What you are asked to do: Locate and copy each line in the data that contains the word "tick".
Segment Start: Raw data
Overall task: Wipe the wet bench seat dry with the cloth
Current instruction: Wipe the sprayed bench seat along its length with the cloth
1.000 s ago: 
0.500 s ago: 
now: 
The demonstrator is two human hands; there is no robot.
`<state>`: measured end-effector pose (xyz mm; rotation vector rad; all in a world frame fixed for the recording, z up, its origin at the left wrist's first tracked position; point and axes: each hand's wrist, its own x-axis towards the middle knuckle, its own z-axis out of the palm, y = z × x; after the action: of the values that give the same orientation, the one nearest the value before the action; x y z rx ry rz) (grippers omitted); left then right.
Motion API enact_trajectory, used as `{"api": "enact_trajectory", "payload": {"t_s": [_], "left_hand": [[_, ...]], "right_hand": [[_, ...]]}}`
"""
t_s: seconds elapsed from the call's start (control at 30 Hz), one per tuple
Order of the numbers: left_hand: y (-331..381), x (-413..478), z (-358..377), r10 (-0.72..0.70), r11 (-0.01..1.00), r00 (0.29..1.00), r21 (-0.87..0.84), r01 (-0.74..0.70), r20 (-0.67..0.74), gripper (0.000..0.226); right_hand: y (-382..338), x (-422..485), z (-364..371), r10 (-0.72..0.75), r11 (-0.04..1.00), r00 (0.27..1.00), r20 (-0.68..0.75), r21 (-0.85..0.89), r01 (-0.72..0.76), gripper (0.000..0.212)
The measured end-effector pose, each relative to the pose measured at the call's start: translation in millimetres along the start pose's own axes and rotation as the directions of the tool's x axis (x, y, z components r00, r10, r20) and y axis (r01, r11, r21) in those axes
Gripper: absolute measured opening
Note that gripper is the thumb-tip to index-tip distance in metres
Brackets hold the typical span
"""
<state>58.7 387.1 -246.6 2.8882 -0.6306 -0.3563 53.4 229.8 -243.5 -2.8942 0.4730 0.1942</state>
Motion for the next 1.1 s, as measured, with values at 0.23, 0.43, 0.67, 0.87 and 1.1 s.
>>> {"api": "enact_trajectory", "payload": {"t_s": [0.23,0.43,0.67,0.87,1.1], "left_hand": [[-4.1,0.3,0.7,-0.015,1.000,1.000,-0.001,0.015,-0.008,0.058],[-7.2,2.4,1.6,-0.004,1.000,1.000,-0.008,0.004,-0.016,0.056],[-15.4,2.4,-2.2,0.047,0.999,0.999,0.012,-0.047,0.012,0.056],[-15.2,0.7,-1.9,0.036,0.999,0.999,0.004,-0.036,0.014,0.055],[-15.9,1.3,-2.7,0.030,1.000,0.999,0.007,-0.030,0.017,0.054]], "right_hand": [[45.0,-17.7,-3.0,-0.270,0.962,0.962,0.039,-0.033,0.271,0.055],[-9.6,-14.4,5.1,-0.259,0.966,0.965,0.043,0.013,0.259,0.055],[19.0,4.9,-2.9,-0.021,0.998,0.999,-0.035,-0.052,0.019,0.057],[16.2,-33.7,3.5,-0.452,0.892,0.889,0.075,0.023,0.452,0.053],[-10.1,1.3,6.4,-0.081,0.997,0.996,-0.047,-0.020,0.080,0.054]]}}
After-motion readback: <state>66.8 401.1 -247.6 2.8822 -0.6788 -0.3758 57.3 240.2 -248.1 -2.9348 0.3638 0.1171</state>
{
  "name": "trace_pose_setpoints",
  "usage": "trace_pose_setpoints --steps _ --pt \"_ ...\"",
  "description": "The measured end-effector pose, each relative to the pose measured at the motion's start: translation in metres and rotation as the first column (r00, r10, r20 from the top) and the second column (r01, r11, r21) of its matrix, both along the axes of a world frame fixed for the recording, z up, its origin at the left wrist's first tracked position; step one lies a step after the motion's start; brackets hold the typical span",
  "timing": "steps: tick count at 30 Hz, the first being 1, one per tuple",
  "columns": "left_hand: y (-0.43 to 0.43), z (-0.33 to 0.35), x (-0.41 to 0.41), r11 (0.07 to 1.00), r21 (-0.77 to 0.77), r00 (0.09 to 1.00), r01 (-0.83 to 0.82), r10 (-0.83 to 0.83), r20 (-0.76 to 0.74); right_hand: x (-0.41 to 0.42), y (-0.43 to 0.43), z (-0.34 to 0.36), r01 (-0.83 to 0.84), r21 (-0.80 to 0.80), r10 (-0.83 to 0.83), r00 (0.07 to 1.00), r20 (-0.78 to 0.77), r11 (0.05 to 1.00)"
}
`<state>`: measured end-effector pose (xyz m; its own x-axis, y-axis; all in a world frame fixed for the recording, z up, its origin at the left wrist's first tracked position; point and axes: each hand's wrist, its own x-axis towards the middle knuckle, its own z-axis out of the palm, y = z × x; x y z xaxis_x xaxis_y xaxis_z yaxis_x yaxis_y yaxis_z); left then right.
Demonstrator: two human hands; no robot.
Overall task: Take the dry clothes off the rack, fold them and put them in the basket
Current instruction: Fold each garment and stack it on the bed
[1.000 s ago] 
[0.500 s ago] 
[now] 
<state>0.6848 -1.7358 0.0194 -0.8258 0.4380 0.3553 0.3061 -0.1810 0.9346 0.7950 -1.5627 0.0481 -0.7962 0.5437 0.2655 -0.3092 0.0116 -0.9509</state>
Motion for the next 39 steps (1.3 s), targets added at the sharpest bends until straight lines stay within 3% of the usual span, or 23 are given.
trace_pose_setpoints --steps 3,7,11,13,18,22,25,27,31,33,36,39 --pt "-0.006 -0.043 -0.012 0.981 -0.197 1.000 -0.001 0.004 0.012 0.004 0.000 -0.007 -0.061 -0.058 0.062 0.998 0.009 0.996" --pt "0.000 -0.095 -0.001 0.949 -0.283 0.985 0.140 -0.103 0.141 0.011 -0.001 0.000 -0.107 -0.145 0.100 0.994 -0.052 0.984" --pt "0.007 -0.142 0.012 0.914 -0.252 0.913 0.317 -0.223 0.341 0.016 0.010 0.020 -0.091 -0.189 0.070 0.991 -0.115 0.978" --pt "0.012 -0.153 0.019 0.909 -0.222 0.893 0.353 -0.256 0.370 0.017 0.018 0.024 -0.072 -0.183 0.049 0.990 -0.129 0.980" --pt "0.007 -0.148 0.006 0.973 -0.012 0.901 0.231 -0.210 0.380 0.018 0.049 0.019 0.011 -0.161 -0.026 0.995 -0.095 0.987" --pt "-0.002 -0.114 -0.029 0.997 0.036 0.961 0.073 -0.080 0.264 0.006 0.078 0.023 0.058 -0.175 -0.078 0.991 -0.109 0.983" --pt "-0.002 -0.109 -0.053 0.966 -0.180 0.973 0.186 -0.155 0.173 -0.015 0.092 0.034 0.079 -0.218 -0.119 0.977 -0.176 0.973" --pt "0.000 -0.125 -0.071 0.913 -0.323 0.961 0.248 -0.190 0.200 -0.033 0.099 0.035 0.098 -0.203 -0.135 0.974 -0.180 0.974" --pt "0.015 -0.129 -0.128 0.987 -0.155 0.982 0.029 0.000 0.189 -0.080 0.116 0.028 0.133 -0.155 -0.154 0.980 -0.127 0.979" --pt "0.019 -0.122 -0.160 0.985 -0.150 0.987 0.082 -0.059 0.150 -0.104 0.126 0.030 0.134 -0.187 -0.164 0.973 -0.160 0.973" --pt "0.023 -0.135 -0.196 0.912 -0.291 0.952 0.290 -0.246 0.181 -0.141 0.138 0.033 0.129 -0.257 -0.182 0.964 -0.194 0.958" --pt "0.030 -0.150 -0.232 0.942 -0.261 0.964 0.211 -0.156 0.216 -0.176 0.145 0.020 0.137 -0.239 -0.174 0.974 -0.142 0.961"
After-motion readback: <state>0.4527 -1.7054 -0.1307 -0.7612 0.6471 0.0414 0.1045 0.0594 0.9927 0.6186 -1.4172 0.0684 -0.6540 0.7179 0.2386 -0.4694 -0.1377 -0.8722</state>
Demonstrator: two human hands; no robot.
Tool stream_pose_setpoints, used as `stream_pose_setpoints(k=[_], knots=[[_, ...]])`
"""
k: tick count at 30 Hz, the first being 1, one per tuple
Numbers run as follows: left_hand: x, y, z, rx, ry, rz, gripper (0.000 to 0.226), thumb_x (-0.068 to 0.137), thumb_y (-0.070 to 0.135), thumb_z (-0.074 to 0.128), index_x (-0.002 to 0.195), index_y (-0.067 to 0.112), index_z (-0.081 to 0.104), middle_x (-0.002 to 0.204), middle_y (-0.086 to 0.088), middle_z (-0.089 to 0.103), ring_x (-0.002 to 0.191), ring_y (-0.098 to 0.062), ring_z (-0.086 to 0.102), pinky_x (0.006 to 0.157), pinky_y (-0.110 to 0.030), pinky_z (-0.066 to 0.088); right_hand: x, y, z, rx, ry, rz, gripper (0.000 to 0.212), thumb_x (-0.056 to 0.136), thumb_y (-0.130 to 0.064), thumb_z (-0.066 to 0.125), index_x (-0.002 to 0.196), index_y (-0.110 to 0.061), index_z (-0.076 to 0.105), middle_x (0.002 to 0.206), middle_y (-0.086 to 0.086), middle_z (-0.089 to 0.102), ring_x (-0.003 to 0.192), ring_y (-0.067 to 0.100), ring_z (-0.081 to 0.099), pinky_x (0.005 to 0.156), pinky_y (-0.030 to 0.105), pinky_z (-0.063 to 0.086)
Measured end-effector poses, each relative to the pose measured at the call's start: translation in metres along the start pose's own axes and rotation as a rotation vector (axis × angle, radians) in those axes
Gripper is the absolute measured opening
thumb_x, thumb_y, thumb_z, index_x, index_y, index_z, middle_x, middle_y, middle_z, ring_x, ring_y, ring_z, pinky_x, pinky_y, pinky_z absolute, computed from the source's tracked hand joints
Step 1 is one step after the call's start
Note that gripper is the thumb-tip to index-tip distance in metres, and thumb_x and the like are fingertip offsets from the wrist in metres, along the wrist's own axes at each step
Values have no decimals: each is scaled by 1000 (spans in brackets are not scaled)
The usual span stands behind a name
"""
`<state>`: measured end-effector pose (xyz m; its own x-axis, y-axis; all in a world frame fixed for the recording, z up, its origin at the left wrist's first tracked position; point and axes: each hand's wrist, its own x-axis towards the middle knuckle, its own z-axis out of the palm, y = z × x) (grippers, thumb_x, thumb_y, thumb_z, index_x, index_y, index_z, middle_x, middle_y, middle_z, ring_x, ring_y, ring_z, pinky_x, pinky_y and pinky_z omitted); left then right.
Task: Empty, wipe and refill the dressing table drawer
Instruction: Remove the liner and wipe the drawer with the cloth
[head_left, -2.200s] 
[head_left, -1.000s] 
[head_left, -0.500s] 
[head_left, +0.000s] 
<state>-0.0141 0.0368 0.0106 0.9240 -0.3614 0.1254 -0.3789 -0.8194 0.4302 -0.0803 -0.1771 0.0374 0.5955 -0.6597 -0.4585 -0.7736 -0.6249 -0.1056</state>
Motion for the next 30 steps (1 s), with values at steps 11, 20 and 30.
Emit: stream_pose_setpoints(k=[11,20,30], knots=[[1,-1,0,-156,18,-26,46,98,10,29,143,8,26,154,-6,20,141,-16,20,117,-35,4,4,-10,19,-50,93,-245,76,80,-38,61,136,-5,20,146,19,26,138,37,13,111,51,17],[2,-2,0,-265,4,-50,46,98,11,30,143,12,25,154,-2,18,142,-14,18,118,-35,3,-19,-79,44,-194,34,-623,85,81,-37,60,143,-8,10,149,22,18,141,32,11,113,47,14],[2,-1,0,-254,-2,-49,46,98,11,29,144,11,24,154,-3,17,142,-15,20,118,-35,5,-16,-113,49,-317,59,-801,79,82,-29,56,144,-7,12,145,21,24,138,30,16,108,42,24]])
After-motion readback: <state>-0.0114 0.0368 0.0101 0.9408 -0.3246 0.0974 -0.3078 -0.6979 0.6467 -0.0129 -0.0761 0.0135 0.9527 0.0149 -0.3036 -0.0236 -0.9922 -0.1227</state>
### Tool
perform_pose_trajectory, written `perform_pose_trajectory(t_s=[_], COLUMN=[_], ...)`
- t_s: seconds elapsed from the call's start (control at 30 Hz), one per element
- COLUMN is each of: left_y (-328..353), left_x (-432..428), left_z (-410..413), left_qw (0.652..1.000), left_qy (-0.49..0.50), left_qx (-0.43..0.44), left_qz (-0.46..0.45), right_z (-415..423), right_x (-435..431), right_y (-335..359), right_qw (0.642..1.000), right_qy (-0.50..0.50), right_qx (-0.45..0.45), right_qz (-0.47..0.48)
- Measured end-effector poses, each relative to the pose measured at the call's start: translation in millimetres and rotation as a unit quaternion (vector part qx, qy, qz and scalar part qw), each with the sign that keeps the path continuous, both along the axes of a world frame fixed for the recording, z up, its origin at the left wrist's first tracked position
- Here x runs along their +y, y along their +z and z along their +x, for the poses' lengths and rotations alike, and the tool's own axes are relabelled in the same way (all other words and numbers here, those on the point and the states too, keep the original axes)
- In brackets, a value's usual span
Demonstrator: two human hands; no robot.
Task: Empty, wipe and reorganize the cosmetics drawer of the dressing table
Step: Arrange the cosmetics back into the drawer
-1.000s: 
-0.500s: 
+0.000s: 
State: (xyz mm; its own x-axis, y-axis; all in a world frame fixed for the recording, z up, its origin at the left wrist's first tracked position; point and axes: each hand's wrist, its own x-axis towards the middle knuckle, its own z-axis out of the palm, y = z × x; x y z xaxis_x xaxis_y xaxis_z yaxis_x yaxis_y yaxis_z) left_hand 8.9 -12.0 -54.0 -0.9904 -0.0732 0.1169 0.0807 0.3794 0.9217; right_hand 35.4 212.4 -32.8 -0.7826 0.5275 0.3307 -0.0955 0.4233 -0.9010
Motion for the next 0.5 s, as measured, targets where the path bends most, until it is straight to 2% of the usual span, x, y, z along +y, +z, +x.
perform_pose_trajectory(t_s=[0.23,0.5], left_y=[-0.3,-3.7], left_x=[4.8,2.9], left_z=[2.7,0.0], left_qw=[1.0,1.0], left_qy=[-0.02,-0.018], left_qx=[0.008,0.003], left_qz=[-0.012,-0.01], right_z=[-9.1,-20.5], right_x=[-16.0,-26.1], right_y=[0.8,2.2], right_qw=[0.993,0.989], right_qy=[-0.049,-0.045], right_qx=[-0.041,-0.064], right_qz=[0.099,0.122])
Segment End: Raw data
Solution to this exercise:
  "timing": "steps: tick count at 30 Hz, the first being 1, one per tuple",
k: tick count at 30 Hz, the first being 1, one per tuple

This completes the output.